Dataset content:
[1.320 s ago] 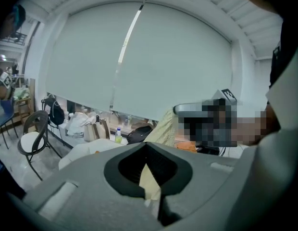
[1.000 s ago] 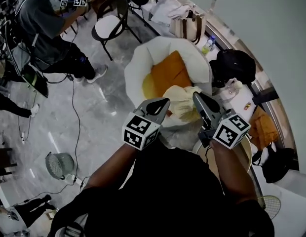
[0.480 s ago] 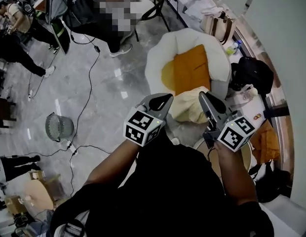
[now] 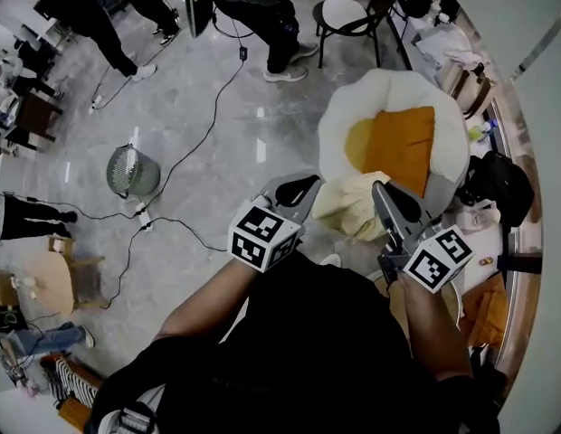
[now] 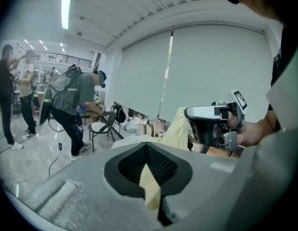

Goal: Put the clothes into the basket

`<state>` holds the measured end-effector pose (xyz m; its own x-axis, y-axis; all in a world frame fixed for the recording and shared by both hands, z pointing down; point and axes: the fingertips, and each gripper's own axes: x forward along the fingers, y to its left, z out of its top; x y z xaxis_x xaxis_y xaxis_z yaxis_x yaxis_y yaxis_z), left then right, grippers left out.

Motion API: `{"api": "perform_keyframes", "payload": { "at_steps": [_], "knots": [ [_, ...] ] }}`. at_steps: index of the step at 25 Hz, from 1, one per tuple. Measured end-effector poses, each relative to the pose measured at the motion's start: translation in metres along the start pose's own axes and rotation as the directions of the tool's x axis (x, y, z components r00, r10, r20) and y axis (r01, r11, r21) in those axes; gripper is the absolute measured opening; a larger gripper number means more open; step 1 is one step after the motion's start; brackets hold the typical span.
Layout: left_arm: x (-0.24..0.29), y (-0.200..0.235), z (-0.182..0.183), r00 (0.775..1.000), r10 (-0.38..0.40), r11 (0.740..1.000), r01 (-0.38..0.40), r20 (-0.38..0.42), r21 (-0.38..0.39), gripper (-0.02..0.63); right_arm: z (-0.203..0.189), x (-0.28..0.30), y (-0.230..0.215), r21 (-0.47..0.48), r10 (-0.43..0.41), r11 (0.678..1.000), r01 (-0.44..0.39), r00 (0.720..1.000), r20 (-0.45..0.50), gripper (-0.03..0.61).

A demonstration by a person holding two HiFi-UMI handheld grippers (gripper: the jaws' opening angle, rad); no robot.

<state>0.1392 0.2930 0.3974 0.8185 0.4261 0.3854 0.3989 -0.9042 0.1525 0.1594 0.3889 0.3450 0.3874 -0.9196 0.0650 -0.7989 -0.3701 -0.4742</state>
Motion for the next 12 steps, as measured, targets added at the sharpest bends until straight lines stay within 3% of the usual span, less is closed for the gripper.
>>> {"api": "perform_keyframes", "payload": {
  "at_steps": [5,12],
  "knots": [
    [-0.048,0.044,-0.013,0.993,0.115,0.992,-0.114,0.015,-0.061,-0.006,-0.012,0.049,0.033,-0.015,0.106,0.994,-0.107,0.993,-0.059,0.028],
    [-0.144,0.118,-0.04,0.958,0.288,0.95,-0.284,0.01,-0.131,-0.006,-0.038,0.131,0.087,0.012,0.198,0.98,-0.198,0.973,-0.118,0.026]
  ]
}}
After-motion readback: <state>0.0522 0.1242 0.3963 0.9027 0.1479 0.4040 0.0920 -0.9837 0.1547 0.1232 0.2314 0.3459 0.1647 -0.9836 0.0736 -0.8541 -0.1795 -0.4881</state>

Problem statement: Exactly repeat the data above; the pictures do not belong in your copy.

Result:
[1.320 s ago] 
[1.000 s ago] 
[0.480 s ago] 
[now] 
[now] 

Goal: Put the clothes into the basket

`<state>` holds the measured end-effector pose (xyz m; its own x-axis, y-axis; all in a world frame fixed for the recording and shared by both hands, z pointing down; point and axes: the fingertips, and each gripper's own axes: x forward along the fingers, y to its left, z out of its top; x y z xaxis_x xaxis_y xaxis_z yaxis_x yaxis_y yaxis_z), left then right, grippers left out.

Motion API: `{"api": "perform_keyframes", "payload": { "at_steps": [_], "knots": [ [_, ...] ] }}`. at_steps: index of the step at 25 Hz, from 1, one per tuple. Measured end-effector poses, each relative to the pose measured at the motion's start: translation in metres along the start pose's own axes and rotation as the directions of the tool's x axis (x, y, z components r00, r10, r20) and y axis (r01, r11, r21) in those axes; gripper is the absolute measured opening; a larger gripper number means more open; step 1 is one step after the motion's start; brackets hold the typical span.
Layout: left_arm: x (-0.24..0.29), y (-0.200..0.235), z (-0.182..0.183), r00 (0.775..1.000), r10 (-0.38..0.40), r11 (0.740..1.000), r01 (-0.38..0.40), r20 (-0.38..0.42), r21 (-0.38..0.39), gripper (-0.02..0.63); right_arm: z (-0.203..0.189), x (-0.28..0.30), y (-0.230..0.215), r21 (-0.47..0.48), r10 (-0.43..0.41), r11 (0.678..1.000), r01 (-0.44..0.39), r00 (0.720..1.000), r20 (-0.45..0.50), gripper (-0.03..0.61).

A demonstration by a person holding two HiFi-UMI handheld grippers (gripper: the jaws' opening angle, rad); no robot.

<state>0.1392 0.2930 0.3974 0.8185 0.4261 0.3854 0.3989 -0.9042 0.1525 0.1594 0.3889 0.3450 0.3874 -0.9196 0.0650 -0.7989 -0.3701 -0.4742</state>
Motion for the next 12 steps, as measured, targets added at the sharpest bends until straight lines stay within 3% of the usual span, less is closed for the gripper.
>>> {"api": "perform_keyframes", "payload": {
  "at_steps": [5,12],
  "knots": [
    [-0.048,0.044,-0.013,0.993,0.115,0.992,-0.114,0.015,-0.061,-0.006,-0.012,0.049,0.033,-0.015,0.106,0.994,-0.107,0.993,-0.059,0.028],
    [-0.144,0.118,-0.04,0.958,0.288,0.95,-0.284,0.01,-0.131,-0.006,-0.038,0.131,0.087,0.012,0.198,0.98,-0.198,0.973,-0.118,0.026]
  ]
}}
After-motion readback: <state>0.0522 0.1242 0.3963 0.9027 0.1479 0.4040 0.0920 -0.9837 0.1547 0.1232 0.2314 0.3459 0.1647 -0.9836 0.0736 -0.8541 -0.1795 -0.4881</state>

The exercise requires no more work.